▸ Task to carry out: Reproduce exactly the line that includes "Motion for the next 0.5" and all lines after it, ending with the last line of the data.

(Source data)
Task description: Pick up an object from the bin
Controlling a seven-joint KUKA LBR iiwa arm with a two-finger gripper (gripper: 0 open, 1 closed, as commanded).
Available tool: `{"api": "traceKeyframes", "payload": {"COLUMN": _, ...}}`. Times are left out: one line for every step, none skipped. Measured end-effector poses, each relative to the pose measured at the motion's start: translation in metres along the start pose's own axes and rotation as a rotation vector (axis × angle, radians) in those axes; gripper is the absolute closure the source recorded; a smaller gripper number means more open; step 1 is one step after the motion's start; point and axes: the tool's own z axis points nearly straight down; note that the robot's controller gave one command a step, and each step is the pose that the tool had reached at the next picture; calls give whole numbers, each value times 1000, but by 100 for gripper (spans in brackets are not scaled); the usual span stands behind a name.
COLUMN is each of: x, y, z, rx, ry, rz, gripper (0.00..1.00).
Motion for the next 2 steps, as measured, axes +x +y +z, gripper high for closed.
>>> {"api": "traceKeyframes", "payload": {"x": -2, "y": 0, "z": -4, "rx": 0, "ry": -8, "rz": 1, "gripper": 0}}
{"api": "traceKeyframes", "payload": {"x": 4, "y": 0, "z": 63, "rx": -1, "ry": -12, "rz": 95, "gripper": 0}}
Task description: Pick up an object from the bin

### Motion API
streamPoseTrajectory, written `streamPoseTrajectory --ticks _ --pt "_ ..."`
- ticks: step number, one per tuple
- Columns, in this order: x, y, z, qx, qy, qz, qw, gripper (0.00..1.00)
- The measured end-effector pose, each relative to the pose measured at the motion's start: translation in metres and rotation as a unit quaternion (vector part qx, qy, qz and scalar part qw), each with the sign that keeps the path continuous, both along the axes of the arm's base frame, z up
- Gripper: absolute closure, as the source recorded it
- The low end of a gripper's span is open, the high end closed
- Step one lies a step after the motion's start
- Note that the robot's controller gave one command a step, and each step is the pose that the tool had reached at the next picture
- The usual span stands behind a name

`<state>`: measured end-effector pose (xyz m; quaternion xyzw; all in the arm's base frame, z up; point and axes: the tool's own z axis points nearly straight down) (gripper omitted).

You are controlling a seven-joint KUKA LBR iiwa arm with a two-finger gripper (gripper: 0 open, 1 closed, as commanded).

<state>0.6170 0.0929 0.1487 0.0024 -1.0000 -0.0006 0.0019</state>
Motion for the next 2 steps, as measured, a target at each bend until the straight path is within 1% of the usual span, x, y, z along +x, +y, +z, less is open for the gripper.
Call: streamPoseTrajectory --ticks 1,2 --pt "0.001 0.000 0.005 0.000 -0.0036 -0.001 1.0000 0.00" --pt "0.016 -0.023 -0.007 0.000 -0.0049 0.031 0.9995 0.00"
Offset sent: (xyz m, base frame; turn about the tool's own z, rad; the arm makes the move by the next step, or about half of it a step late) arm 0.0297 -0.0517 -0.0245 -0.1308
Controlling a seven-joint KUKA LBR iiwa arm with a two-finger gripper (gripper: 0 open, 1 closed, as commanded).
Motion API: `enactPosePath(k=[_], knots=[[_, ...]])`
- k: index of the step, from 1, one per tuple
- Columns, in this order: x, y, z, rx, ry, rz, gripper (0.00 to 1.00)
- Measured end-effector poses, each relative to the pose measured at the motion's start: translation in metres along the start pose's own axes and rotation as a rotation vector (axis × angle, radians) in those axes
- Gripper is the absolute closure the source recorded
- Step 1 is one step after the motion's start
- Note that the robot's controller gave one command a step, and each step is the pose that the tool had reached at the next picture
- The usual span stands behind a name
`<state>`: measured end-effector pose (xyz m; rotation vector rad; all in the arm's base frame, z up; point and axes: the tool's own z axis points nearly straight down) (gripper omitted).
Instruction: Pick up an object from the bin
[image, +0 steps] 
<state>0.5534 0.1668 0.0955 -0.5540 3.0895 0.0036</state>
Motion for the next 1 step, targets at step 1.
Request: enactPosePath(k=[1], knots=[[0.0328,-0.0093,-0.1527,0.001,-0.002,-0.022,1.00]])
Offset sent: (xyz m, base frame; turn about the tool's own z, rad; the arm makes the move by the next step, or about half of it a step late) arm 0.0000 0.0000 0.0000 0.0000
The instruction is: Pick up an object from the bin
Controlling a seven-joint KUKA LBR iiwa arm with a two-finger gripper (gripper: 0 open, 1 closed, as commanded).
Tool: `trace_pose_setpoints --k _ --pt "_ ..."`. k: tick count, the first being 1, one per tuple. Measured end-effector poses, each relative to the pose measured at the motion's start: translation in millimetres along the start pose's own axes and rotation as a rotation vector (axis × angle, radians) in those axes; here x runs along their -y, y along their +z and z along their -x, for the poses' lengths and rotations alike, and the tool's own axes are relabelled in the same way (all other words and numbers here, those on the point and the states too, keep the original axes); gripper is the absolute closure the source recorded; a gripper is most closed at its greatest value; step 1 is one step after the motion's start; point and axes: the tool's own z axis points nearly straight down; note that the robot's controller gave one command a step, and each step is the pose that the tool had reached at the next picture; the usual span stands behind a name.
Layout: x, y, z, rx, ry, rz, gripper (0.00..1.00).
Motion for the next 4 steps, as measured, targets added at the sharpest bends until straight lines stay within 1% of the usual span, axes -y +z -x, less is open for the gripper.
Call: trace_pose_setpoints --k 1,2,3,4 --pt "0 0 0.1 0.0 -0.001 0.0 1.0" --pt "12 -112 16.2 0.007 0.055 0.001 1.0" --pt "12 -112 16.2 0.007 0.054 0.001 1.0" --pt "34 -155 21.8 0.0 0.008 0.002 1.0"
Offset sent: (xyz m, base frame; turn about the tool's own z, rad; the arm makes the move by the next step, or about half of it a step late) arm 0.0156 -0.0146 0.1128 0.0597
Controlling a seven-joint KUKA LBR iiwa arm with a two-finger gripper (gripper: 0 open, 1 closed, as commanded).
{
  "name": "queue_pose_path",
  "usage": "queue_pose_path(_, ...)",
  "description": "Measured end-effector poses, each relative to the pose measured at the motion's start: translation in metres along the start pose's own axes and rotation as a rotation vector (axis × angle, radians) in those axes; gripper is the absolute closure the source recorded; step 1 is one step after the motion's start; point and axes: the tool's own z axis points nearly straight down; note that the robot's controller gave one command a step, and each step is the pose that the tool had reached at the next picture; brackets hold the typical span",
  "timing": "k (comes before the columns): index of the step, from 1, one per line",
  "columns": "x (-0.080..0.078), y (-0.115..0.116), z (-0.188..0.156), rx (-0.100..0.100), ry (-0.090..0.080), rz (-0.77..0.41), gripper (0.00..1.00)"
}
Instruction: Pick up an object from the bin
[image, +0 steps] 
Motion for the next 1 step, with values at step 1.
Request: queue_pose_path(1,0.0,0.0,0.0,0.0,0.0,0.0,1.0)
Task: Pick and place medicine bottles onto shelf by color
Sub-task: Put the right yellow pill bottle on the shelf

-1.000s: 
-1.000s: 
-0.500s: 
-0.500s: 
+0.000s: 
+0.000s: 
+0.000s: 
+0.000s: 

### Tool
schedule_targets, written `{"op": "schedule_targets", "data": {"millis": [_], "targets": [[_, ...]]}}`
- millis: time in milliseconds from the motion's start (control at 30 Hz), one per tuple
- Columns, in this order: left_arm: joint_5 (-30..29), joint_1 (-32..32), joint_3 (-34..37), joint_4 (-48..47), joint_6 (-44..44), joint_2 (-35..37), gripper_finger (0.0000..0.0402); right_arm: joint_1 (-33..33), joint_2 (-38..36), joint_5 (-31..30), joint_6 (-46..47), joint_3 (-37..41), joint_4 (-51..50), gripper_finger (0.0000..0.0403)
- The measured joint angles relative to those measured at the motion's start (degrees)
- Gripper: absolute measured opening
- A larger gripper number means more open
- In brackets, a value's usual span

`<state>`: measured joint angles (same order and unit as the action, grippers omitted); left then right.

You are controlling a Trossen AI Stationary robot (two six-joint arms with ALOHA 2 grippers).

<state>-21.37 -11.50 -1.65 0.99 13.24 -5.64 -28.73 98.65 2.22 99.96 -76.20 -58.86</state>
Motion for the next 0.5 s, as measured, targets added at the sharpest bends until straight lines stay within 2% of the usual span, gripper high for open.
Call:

▸ Exercise answer:
Motion for the next 0.5 s, as measured, targets added at the sharpest bends until straight lines stay within 2% of the usual span, gripper high for open.
Call:

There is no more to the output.